⟨
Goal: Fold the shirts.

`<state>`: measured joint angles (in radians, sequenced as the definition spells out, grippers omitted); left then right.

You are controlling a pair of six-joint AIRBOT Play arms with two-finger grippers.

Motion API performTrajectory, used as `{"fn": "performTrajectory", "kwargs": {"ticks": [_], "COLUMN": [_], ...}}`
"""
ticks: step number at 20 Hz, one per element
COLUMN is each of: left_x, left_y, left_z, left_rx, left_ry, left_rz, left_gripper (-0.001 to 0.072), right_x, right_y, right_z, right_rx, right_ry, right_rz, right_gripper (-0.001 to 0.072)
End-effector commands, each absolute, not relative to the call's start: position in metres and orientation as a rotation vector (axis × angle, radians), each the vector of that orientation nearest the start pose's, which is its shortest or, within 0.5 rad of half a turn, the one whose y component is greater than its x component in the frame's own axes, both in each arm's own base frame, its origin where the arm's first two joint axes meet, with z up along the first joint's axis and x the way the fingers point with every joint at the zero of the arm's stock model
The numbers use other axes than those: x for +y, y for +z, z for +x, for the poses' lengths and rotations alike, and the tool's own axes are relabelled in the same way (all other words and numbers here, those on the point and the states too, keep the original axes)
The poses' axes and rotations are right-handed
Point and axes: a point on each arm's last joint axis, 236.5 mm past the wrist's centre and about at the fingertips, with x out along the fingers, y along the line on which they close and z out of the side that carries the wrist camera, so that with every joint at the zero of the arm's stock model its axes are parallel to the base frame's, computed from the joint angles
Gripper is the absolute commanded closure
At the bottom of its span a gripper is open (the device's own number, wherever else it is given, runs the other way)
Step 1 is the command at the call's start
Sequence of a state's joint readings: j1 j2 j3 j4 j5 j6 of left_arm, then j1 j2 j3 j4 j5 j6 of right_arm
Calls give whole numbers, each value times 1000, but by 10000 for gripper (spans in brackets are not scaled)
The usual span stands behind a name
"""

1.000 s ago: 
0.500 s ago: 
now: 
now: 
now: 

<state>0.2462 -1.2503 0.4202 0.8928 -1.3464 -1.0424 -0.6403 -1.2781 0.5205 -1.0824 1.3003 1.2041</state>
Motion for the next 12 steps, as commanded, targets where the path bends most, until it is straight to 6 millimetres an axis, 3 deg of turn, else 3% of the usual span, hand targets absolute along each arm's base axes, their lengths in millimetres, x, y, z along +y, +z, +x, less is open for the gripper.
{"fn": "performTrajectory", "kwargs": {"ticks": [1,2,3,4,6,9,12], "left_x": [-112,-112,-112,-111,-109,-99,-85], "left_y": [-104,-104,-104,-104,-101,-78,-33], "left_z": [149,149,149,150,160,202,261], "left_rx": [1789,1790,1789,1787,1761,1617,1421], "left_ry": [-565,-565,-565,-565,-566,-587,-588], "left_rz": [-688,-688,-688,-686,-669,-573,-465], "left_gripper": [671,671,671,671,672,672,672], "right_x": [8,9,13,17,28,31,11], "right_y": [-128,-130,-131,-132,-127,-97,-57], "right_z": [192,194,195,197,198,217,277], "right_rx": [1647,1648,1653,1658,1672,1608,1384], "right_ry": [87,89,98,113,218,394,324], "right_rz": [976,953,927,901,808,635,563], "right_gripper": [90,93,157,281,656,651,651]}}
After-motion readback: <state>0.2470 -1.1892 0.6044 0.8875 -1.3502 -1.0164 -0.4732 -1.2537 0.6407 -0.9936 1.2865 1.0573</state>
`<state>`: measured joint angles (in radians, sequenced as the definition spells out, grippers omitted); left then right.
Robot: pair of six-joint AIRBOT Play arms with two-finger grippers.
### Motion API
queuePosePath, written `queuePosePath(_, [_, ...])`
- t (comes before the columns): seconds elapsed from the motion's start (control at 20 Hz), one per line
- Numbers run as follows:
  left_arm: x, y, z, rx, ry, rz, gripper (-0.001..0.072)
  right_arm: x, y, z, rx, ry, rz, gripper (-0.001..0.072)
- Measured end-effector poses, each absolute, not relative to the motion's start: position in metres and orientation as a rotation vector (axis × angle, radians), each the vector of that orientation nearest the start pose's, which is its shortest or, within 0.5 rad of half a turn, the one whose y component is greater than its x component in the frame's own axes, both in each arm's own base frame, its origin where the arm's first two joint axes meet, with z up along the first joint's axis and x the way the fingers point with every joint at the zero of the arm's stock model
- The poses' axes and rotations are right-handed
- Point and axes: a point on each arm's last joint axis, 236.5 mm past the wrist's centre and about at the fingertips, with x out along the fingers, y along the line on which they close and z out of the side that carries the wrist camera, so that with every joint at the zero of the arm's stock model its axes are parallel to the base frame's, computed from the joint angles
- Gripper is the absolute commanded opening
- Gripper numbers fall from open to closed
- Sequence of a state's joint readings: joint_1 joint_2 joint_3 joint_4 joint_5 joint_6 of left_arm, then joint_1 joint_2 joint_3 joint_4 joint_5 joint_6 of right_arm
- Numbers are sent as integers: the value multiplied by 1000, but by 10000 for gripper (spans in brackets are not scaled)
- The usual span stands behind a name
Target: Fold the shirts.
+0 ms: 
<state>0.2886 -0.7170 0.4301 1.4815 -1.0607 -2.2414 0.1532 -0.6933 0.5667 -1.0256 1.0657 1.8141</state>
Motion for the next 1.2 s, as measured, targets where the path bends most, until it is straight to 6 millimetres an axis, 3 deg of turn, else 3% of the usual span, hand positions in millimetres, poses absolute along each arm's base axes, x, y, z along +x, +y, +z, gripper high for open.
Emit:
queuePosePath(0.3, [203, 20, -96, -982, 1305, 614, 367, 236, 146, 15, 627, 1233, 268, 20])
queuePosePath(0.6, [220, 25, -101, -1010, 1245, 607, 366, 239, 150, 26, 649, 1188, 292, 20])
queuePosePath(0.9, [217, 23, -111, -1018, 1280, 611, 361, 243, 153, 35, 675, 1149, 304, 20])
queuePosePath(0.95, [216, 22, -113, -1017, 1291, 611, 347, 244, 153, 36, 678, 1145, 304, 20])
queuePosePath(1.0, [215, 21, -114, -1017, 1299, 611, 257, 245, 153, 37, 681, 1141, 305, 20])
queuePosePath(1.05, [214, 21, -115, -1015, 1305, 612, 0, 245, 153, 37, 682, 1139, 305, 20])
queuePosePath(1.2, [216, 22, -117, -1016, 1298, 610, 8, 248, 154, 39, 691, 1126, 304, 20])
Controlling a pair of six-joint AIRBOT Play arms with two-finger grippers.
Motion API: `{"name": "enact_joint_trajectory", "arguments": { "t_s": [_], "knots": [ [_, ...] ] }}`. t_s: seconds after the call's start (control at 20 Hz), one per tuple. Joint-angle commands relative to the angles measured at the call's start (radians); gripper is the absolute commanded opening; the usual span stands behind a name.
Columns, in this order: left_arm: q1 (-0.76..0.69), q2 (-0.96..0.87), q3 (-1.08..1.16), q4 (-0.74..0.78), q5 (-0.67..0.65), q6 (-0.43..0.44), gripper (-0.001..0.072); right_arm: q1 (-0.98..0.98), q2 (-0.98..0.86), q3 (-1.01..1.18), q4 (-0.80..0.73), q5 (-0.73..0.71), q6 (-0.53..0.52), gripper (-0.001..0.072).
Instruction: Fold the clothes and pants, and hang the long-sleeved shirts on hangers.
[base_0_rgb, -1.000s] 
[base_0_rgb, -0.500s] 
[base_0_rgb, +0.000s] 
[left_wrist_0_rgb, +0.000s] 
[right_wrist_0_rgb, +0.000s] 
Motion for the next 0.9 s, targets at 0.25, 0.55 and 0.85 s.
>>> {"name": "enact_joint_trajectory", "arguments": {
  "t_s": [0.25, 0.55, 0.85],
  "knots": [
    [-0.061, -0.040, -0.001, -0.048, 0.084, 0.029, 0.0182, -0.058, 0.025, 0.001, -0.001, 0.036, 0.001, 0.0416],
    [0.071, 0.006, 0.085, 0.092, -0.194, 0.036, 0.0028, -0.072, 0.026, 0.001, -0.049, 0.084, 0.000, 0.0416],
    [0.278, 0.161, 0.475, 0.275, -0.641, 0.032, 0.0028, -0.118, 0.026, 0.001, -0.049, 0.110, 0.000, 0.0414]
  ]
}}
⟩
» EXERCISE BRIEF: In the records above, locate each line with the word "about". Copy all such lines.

» TASK RESULT:
Point and axes: a point on each arm's last joint axis, 236.5 mm past the wrist's centre and about at the fingertips, with x out along the fingers, y along the line on which they close and z out of the side that carries the wrist camera, so that with every joint at the zero of the arm's stock model its axes are parallel to the base frame's, computed from the joint angles
- Point and axes: a point on each arm's last joint axis, 236.5 mm past the wrist's centre and about at the fingertips, with x out along the fingers, y along the line on which they close and z out of the side that carries the wrist camera, so that with every joint at the zero of the arm's stock model its axes are parallel to the base frame's, computed from the joint angles

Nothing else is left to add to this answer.